The VS Code extension is the practical starting point. Install it, open a .ascript file, and you get full IntelliSense for block types, namespace references, and action parameters.


Where to Start

  1. Install the VS Code extension from the Agent Script GitHub repo.[2] It takes 2 minutes and gives you a working local environment.
  2. Open the playground at the repo's web UI. The preloaded examples cover the most common patterns: verification gates, multi-topic routing, subagent delegation.
  3. Audit your existing Agentforce topics:1 identify the transitions and verification steps you're currently enforcing through prompt instructions. Those are your first candidates for Agent Script refactoring.
  4. Map your invocable Apex to actions:3 any @InvocableMethod in your org can be wired as an @actions reference. Start with the actions your most critical agents already call.

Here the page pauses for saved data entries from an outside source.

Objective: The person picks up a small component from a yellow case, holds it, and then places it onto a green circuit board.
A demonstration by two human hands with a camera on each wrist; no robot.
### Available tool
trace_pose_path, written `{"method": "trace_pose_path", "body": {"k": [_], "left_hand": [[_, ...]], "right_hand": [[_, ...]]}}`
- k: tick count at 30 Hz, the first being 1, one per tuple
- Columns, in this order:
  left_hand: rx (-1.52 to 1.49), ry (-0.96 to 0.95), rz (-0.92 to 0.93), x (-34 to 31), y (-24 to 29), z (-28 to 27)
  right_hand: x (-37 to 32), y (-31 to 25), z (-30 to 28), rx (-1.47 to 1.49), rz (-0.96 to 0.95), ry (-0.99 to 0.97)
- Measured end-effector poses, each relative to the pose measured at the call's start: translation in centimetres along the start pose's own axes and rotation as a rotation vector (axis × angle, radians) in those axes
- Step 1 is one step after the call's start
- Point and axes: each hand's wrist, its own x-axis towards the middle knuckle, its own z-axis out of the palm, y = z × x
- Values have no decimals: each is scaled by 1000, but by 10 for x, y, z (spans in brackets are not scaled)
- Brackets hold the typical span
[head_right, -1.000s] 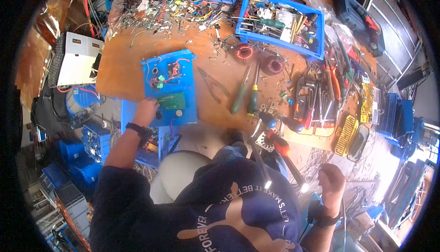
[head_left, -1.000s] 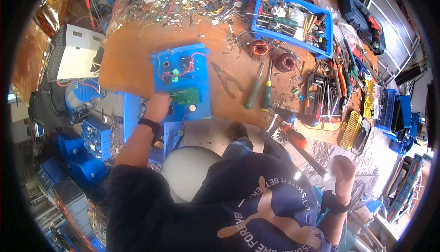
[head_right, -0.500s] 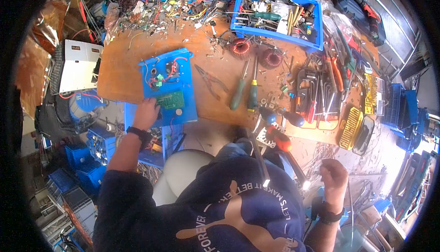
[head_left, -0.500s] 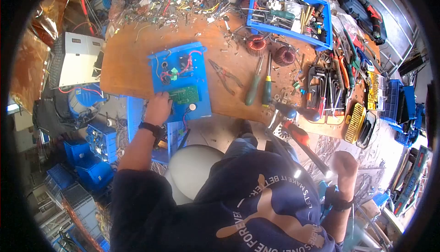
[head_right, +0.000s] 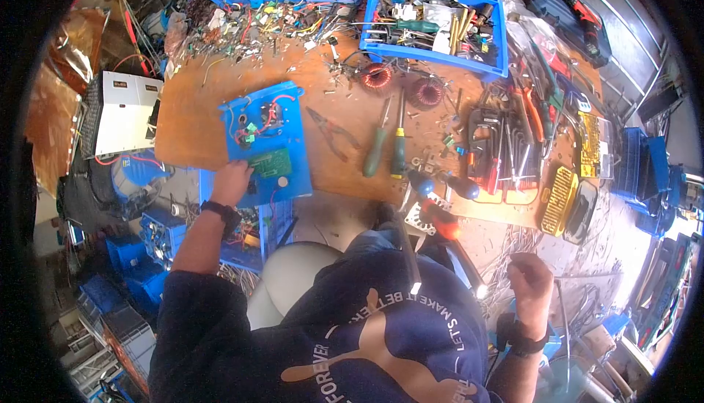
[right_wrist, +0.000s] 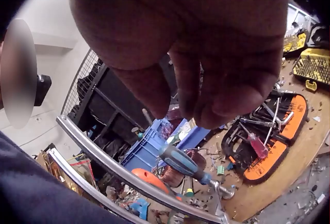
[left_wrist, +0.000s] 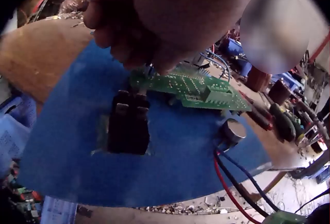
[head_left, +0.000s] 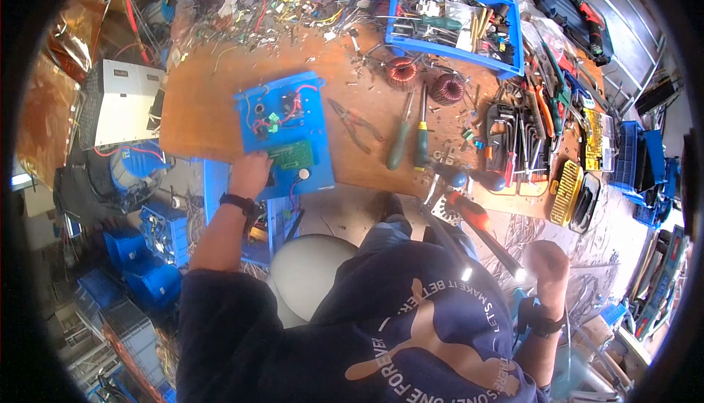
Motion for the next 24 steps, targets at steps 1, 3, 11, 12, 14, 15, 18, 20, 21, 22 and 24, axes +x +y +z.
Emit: {"method": "trace_pose_path", "body": {"k": [1,3,11,12,14,15,18,20,21,22,24], "left_hand": [[12,6,19,0,-2,2],[25,14,38,-1,-2,2],[7,108,69,-2,0,6],[4,111,73,-3,-2,5],[-66,-42,-68,0,-7,8],[-37,-9,-60,-4,-4,0],[-93,19,-66,-1,-8,0],[-81,79,-104,-3,-23,-2],[-74,109,-144,-10,-20,-14],[-70,101,-187,-6,-35,-10],[-253,136,-269,-7,-64,3]], "right_hand": [[-1,-1,0,2,1,2],[-2,-5,-1,1,32,-22],[-3,3,0,-20,-55,29],[-3,1,1,-9,-61,37],[-2,-6,3,-89,3,21],[-6,-9,-2,-172,78,23],[-7,-1,-13,-215,-25,19],[-7,-6,-15,-122,-124,48],[-5,0,-18,-108,-125,56],[-3,4,-22,-89,-131,49],[-2,2,-35,-124,-138,88]]}}
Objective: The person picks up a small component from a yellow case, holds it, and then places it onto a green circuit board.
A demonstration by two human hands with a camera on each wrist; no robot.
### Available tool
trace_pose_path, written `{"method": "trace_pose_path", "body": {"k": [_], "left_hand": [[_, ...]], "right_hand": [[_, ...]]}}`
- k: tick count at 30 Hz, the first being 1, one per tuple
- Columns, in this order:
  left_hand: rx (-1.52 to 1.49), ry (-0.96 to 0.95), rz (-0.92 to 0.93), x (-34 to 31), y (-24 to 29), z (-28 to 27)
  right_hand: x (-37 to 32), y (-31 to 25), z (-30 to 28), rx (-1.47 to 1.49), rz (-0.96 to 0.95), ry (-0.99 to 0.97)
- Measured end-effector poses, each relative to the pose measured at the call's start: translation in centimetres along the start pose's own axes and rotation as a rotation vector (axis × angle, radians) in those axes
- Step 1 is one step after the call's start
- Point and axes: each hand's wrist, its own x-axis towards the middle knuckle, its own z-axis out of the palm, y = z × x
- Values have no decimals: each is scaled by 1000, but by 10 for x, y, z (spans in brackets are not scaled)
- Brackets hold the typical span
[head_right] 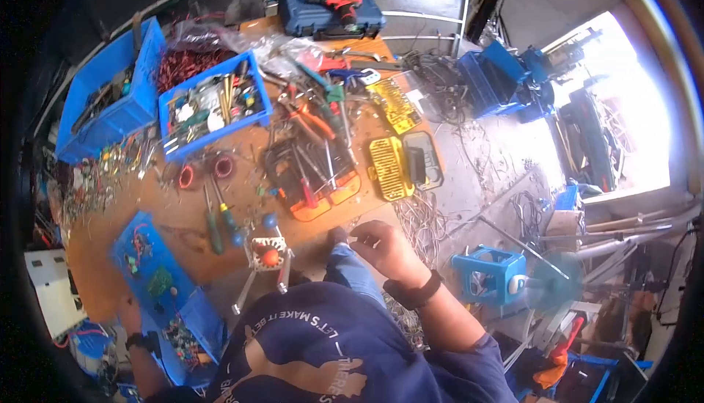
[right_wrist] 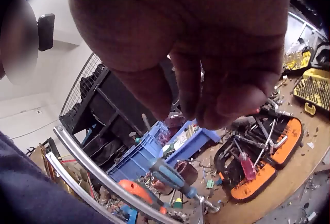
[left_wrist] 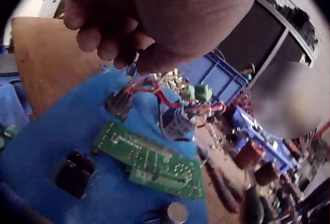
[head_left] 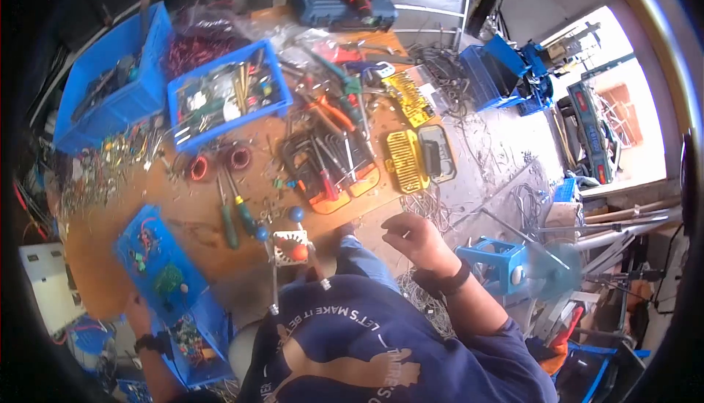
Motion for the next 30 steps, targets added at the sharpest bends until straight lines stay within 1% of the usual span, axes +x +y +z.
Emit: {"method": "trace_pose_path", "body": {"k": [2,3,5,6,7,8,9,10,11,12,13,14,15,17,20,22,23,24,25,27,30], "left_hand": [[-78,20,31,5,-18,2],[-80,25,33,5,-23,4],[-182,-34,-60,3,-34,3],[-170,-22,-71,9,-38,18],[29,23,120,11,-55,40],[266,60,264,-1,-88,47],[447,121,243,-11,-101,59],[-270,-15,7,-36,-31,18],[-10,107,-30,-36,10,6],[-65,107,-67,-38,32,-4],[-107,90,-176,-38,48,-11],[-120,89,-176,-37,44,-12],[-142,74,-157,-37,41,-11],[-102,58,-178,-33,30,-6],[-72,25,-199,-21,15,6],[115,82,-35,-20,24,8],[119,69,-29,-18,29,8],[106,11,-11,-16,34,7],[92,-45,8,-14,39,7],[115,-74,29,-12,45,9],[150,-104,57,-11,51,11]], "right_hand": [[4,8,-9,-29,-64,42],[6,7,-15,-10,-41,49],[11,17,-26,-25,-29,77],[14,24,-31,-37,-14,102],[16,37,-36,-52,-92,99],[16,33,-42,-184,-76,122],[20,34,-45,-144,19,52],[27,38,-46,-125,-28,50],[30,42,-51,-22,72,-34],[42,71,-50,-11,-7,-36],[51,73,-48,-62,-4,-60],[53,69,-50,-130,18,-63],[52,65,-52,-115,49,-82],[53,69,-49,-88,135,-80],[51,75,-43,-90,151,-99],[48,80,-36,-97,159,-100],[46,80,-32,-107,120,-107],[45,78,-29,-117,80,-113],[42,77,-25,-118,91,-110],[38,75,-19,-126,160,-93],[34,73,-12,-107,198,-84]]}}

Agent Script is in active development — the spec is open, the tooling is moving fast, and the TDX 2026 announcement included it as a pillar of the Headless 360 initiative. Now is the time to get ahead of it before it becomes the expected pattern for any production Agentforce deployment.



  1. Agentforce Agent Topics — Salesforce Developer docs. Covers topic definition, instructions, and action assignment within Agentforce. 

  2. Agent Script GitHub repository — Salesforce open-source repo. Contains the language specification, parser, linter, LSP implementation, VS Code extension, and Monaco playground. 

  3. Invocable Actions in Agentforce — Salesforce Developer docs. Covers how Apex, Flow, and external actions are registered and invoked within Agentforce agents. 

  4. @InvocableMethod annotation reference — Salesforce Apex Developer Guide. Full reference for declaring Apex methods as invocable actions, including input/output variable typing. 

  5. Language Server Protocol specification — Microsoft. The open protocol that Agent Script's LSP implements for editor tooling integration.